One of the best things about being a grandparent is the opportunity to set your grandchildren up for a better future. Investing money for them when they’re young gets them off to a great start thanks to the wonders of compounding interest. What options are available to you if you want to kick-start their savings? We look at four popular ways to invest money for your grandchildren.
A savings account allows you to make regular or irregular contributions and the money is on call in case your grandchild would like to spend it on something special. You can either open the account in your grandchild’s name or your own name but held in trust for your grandchild. Rates and fees differ from bank to bank, but normally accounts in the child’s name are free of fees while they are under 18 years of age. Savings accounts offer plenty of flexibility and a great opportunity for your grandchild to learn about saving and managing their money. However, the rate of interest they earn is low compared to other forms of investment.
A term deposit is where you invest a set amount of money over a fixed term to earn a higher rate of interest. Usually, a term deposit will require a minimum investment of $1,000, but balances over $5,000 or $10,000 may attract a better rate of return. Most banks offer investment terms from 30 days to five years. You can’t add to or withdraw from a term deposit during that period (it is possible to break a term investment in an emergency, but you will lose some of your interest). Most term deposits longer than six months allow you to compound your interest on a monthly or three-monthly basis, increasing your return because you then earn interest on the interest. While term deposits generally offer better returns than on-call savings accounts, interest rates are currently at record lows due to the 1% official cash rate.

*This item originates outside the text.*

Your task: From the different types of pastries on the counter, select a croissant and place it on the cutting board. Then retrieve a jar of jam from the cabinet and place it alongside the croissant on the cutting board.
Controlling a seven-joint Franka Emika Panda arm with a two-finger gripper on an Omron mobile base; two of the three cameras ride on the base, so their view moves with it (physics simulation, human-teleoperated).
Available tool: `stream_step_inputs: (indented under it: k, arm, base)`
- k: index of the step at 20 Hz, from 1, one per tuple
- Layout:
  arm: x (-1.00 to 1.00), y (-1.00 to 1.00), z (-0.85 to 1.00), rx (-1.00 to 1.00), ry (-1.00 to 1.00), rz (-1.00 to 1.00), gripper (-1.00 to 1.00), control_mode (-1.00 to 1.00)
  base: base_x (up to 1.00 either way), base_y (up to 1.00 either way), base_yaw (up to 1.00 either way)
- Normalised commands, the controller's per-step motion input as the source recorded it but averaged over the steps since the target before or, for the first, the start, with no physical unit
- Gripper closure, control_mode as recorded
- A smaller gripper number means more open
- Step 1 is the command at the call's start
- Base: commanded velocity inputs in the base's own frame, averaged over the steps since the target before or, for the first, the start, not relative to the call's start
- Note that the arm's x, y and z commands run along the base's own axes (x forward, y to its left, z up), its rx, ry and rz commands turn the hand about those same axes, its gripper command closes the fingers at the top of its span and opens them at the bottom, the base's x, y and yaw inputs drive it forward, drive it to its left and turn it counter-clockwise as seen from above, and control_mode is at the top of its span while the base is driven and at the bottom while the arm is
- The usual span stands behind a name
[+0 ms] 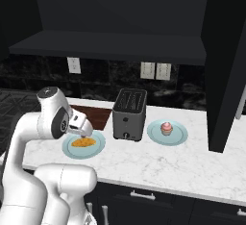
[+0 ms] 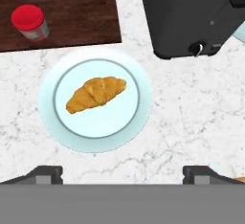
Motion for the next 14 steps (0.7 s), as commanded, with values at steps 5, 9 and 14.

A managed fund is where your money is put in a pool with that of other investors and invested by the fund manager in a range of assets like shares and property. Managed funds can generate a higher rate of return than a term deposit, but also carry the risk of negative returns (getting back less than you invested) due to fluctuations in the financial markets. There are different types of managed funds, with investment strategies ranging from conservative to aggressive. Generally, conservative funds carry a lower rate of return and a lower risk profile, while at the other end of the scale, aggressive funds aim for a higher return but have a higher risk profile. Managed funds have higher fees than term investments.
New Zealand’s retirement savings scheme, KiwiSaver, is a managed fund available to permanent New Zealand residents that has additional benefits. The money is locked in until your grandchild buys their first home, at which stage they may be able to use all bar $1000 of the money towards their deposit. Other than that, the money is locked away until they are 65. Once your grandchild turns 18, they will become eligible for the annual government contribution (currently up to $521.43). When they start working, they will be required to put a percentage of their salary into their KiwiSaver account. Your grandchild’s legal guardians must open the KiwiSaver account for them, but once it is open, you can make random or regular contributions of any amount. Opening a KiwiSaver account needs to be done through a registered fund manager – some providers have recently started offering a lower-fee option for children.
Regardless of which option you choose to invest money for your grandchild, you will need to provide documentation to open their account – usually their birth certificate or passport. If you are looking to invest large sums, or in any scheme that carries an element of risk (such as a managed fund), it’s advisable to speak to an Authorised Financial Adviser who will help you decide which investment method is best for you and your grandchild.